Efectivamente, estaba en la habitación del fondo. Debía medir unos dos metros de largo por uno y veinte de altura, y estaba repleto de arañas del tamaño de una mano humana. En la habitación hacía aún más calor que en resto de la casa; debía estar climatizada. Pero no solo había arañas allí. En otro terrario empotrado en una pared, junto a unas macetas con troncos del Brasil, también había una serpiente pitón, enroscada sobre sí misma y cuya cabeza debía tener el tamaño de un platillo de batería. Aquello era alucinante. Era como una selva en miniatura. Las arañas eran enormes y se movían con lentitud. También había iguanas, y en otro terrario algo que parecían escorpiones, y un montón de ratas que parecían destinadas a la alimentación de aquellos animales.
No vio venir a Silvia con un mazo en la mano, sigilosamente, a sus espaldas. Lo penúltimo que sintió fue el impacto sordo en su nunca.

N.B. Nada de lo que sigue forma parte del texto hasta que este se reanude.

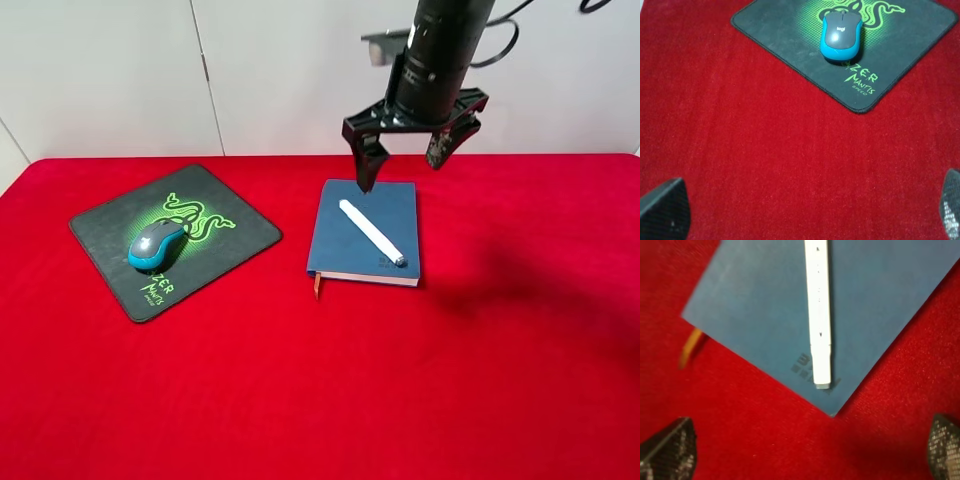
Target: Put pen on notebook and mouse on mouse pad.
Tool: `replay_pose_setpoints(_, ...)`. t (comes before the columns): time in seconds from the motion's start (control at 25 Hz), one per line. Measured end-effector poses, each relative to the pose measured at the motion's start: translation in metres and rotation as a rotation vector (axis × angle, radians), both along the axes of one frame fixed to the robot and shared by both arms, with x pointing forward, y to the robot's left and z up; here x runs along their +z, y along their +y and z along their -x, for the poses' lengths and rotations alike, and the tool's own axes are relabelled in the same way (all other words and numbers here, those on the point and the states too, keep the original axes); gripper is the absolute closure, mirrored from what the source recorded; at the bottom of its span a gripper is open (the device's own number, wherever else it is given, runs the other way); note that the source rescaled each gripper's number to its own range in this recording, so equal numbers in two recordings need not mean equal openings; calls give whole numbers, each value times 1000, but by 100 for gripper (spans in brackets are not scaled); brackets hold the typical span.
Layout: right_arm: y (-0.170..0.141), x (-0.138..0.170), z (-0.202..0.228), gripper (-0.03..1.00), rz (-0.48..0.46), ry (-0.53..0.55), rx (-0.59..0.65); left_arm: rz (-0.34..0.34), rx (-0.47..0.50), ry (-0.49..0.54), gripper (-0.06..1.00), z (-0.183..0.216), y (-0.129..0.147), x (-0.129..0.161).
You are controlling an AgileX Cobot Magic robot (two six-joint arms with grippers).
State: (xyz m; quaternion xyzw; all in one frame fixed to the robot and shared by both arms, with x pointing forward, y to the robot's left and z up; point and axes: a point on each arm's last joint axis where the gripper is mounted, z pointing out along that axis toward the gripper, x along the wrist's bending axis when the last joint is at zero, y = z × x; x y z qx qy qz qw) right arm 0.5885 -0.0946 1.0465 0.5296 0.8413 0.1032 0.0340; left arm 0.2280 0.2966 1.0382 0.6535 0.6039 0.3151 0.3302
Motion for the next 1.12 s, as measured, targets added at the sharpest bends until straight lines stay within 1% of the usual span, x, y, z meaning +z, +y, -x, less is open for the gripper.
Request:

Cuando se medio despertó, estaba atado de pies y manos, embutido en el gigantesco terrario de la pitón, que ya había empezado a tragar. Notaba una horrible succión en torno a sus pies desnudos, a sus tobillos. Quiso gritar, pero se lo impedía una mordaza cuyo sabor se parecía mucho al de unas bragas usadas.
-Lo siento, amor, pero mi Princesa tiene que comer- dijo Silvia, sonriente y desnuda
Una tarántula negra y marrón se paseaba por su brazo izquierdo.